Diğer taraf üst düzey bir Gerçek Tanrı Katmanı uzmanı ve Usta Tanrı Katmanı bir hazine taşıdığından şüpheleniliyor. Ekselansları, lütfen önümüzdeki günlerde dikkatli olun].

Zhou Zhou kaşlarını kaldırdı.

Yaşlı adam gençleri dövdükten sonra mı gelmişti?

"O" bir an düşündü ve sonunda zamanını beklemeye karar verdi.

"O" her gün Reenkarnasyon Kutsal Sarayı'nda kalıyordu ve kesinlikle güvendeydi. "O "nun bu güvenli bölgeden dışarı atlayıp düşmanı bulmak için inisiyatif almasına gerek yoktu.

Eğer düşmanın böyle bir yeteneği varsa, inisiyatif alıp oraya gelirdi!

Zhou Zhou kendi topraklarında hiç kimseden korkmamıştı!

Bir saatten fazla bir süre sonra, çeşitli ilahi ışıklar yayan bulutlar yavaş yavaş dağıldı.

Bir sonraki saniye...

Altı ışık akımı İlahi Krallık geçidinden uçarak göz açıp kapayıncaya kadar Zhou Zhou'nun önüne geldi.

Bunlar Bai Yun, Guo Qiao, Luo Sheng, Xu An, Wu Xin, Ze Wu ve diğer yeni ilerlemiş Gerçek Tanrılardı!
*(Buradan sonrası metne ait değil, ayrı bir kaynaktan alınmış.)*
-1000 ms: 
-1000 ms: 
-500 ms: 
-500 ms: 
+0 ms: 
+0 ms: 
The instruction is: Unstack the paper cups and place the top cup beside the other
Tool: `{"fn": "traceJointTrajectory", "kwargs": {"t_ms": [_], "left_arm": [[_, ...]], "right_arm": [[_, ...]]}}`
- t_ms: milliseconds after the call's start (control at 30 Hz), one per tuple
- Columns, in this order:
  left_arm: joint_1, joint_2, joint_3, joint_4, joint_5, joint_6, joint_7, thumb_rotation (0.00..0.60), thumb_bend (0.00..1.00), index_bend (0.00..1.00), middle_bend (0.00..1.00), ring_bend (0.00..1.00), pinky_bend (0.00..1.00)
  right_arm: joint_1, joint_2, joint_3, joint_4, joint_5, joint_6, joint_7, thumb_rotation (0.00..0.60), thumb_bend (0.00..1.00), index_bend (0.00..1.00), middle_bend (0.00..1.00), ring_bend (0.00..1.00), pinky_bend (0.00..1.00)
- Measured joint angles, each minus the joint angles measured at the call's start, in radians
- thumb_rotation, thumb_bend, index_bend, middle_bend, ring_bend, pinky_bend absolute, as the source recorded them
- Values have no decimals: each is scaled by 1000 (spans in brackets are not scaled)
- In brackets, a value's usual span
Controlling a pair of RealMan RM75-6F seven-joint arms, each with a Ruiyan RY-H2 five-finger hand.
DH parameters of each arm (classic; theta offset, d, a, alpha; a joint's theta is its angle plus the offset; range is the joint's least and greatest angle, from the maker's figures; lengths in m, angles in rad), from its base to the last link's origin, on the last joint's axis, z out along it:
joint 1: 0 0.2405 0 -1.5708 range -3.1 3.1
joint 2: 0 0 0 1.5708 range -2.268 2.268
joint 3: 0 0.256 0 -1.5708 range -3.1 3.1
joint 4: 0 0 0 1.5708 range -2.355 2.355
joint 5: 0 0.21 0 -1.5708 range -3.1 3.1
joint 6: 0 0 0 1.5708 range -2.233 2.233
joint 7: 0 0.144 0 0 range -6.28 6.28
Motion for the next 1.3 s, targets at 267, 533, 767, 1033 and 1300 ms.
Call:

Şu anda, bedenlerindeki ilahi kudret hâlâ biraz dengesizdi. Açıkçası, az önce ilerlemiş olan güçlü gücü kontrol edemiyorlardı.

"Selamlar, Majesteleri!"

Bai Yun ve yeni ilerlemiş diğer altı Gerçek Tanrı saygıyla ve hararetle seslendi.

"Ayağa kalk."

Zhou Zhou gülümsedi.

Bai Yun ve diğer altı Gerçek Tanrı ayağa kalktı.

"Öncelikle, Yanan Güneş Krallığımızın Gerçek Tanrıları olduğunuz için sizi tebrik ederim."

"O" dedi. Ardından, sağ elini sallayarak altı dünya halkası "O "nun önünde belirdi ve Bai Yun ile diğerlerinin önünde uçtu.

"Aynı kurallar."

"Kişi başına bir adet Gerçek Tanrı Katmanı İlahi Eser seti."

Zhou Zhou gülümsedi.

"Teşekkür ederim, Majesteleri!"

Bai Yun ve diğerleri heyecanla seslendiler. Ardından ellerini uzattılar ve saygıyla teslim aldılar.

Zhou Zhou başını salladı ve şöyle dedi,

"Gerçek Tanrı Katmanı olmak yeni bir seviyeye ulaştığınız anlamına gelir."

"Bu aynı zamanda daha fazla güce, yükümlülüklere ve daha zor düşmanlara sahip olduğunuz anlamına gelir."

"Gelecekte herkesin yardımıyla, Blazing Sun Krallığımız kesinlikle daha ileri gidebilecek!"

"Geri dönelim ve hazırlanalım."

"Bir süre sonra, kesinlikle kazanacağımız bir savaş olacak. Çabuk bitecek olsa da, gücünüzü test etmeniz için yeterli olacaktır."

"Emredersiniz Majesteleri!"

Bai Yun ve diğerleri saygıyla seslendiler.

Novel Türk Discord'una Katıl
Bir hata mı var? Şimdi bildir! Novel Türk'e destek ol!